Writing that out though, I'm not sure how much sense that makes, as the developers would be targeting the final retail hardware, not what their devkits were capable of... Hmmm. Maybe the July devkits effectively maxed out at those clocks for some reason, so they couldn't run them at the retail specs?

If they were using the form factor ones that look like the retail units, 20nm chips would throttle at the final hardware clocks, and if your launch game doesn't need more than 1GHz and 3 cores, why fix the problem. My point was just that no games in the launch line up needed that and final devkits would be out for everyone at a later date so best to give developers what they can work with. If there was a Call of Duty or Mass Effect 4 at launch, they couldn't do this, but because the most demanding 3rd party game at launch is a Wii U port, 1GHz 3 cores would be more than enough.

Yeah this is for sure possible. It's also possible that they opened up that 4th CPU core at some point, which would let them reduce the CPU clock speed a bit to maintain the same performance. I guess we'll find out either way within a few weeks.

I just want to be able to speculate without having trolls attack me on Twitter because they can't add.

Edit: Blu What was bleeding edge about the 28nm process? AMD had already been using it for a year to make HD7000 series cards, I personally think with an A15 CPU, Nintendo could have grabbed the embedded AMD chip I mentioned on 32nm and had the entire console around 40w tdp which was apparently their goal originally anyways. ARM made more sense with Nintendo at this point too as they could have rapidly ported 3DS games and older titles, it would have been easier to port games to the Switch as well now if Wii U was running on ARMv7.
 
If they were using the form factor ones that look like the retail units, 20nm chips would throttle at the final hardware clocks, and if your launch game doesn't need more than 1GHz and 3 cores, why fix the problem. My point was just that no games in the launch line up needed that and final devkits would be out for everyone at a later date so best to give developers what they can work with.
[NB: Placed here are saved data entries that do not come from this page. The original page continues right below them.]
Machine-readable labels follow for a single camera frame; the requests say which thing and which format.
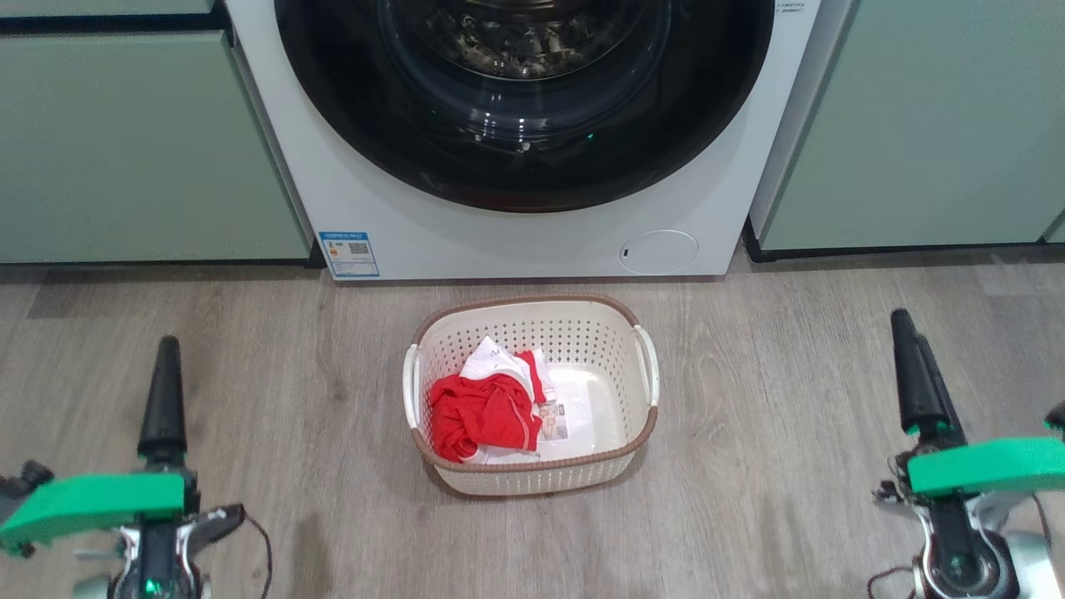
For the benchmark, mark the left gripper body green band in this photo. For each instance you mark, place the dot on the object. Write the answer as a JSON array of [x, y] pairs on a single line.
[[91, 503]]

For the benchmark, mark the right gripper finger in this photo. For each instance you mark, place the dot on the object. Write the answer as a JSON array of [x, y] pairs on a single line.
[[953, 416], [919, 383]]

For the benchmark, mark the basket product label sticker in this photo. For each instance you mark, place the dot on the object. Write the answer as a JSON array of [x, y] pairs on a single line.
[[553, 423]]

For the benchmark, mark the steel washer drum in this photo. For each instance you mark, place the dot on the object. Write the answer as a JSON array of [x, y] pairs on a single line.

If there was a Call of Duty or Mass Effect 4 at launch, they couldn't do this, but because the most demanding 3rd party game at launch is a Wii U port, 1GHz 3 cores would be more than enough.

Yeah I guess it's possible that the July devkits literally maxed out at 1GHz CPU and 768MHz GPU due to heat in that form factor, especially with what we know about the Shield TV. That would definitely explain the discrepancy between "max clocks for launch" (when using that devkit) versus the "standard specs" identified by the Foxconn leaker.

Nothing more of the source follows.